Angelle, I like this a lot, but you don’t have to be coy about a premise. Tell us what the someone or something is – or at least say something liike – ” A mysterious hospital counselor who may or may not be the Devil” (to steal from my premise for THE PRICE) – if you want to be ambiguous.
That would also make the “it” more clear in “if they can’t stop it”, which right now is vague.
Thanks, Creature! I wish you could come!
Louise, I completely agree – I cannot bring myself to say “elevator pitch.” It just sounds – desperate, somehow. Sort of like stalking.
Hey, RJ – I will be in Boston again to research my next book – maybe we can have a drink!
Alex,I’m always scared to do these things because I haven’t practiced . . . not after all these years.

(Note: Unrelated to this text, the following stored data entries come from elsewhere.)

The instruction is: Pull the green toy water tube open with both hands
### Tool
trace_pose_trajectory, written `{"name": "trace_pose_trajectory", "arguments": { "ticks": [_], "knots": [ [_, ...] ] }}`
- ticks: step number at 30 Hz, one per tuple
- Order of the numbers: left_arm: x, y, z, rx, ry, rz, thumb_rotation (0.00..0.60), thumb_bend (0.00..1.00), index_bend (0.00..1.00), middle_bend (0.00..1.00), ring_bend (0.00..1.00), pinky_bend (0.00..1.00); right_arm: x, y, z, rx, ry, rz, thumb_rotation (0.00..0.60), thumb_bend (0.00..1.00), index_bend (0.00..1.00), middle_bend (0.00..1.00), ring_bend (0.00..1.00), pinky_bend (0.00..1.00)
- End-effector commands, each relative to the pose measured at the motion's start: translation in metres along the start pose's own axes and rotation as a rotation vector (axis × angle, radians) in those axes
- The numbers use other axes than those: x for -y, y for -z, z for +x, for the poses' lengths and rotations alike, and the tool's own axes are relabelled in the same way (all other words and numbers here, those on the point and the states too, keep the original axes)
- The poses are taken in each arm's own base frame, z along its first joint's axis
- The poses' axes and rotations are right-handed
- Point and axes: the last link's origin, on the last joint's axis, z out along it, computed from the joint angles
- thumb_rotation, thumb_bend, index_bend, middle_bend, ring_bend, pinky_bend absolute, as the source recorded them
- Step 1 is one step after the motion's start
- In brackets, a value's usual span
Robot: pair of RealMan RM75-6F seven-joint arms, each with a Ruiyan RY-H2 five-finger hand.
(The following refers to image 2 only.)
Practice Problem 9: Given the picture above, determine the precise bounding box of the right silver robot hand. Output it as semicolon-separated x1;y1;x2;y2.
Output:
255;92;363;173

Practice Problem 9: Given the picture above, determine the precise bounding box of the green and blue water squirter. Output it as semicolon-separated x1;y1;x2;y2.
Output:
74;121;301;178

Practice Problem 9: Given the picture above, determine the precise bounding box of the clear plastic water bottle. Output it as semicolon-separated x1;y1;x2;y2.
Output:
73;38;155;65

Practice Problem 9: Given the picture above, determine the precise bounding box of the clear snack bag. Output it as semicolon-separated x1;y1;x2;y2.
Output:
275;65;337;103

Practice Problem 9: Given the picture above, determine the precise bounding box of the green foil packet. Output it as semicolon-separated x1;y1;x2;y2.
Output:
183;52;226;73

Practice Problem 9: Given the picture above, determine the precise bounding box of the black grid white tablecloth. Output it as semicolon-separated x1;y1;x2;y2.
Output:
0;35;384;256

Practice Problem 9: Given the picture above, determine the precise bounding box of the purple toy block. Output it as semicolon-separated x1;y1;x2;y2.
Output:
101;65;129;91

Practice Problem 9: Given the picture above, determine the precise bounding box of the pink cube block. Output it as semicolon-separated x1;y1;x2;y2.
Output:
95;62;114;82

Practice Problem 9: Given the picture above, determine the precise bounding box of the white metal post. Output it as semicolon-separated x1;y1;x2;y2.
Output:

But reading this piece is an inspiration. I’m going to take books I know well and see if I can do it. Then, when I work up the courage, I’ll try it with my new books. I think it’ll be incredible liberating once that damn internal editor SHUTS UP!
Dana, I didn’t see your post before. Really glad it helps.
Yes, Pari – practicing on other people’s books is a lot less intimidating!
Drinks? Boston? An excellent combination!
Wow. I’m a little (okay, a lot) late to the party, but I’ll try with my WIP:
“When someone who may or may not be a Muslim extremist starts picking off members of the southern publishing industry, a dogged young detective and the veteran partner he despises must save a writer and an ex-president that the world would probably be better off without.”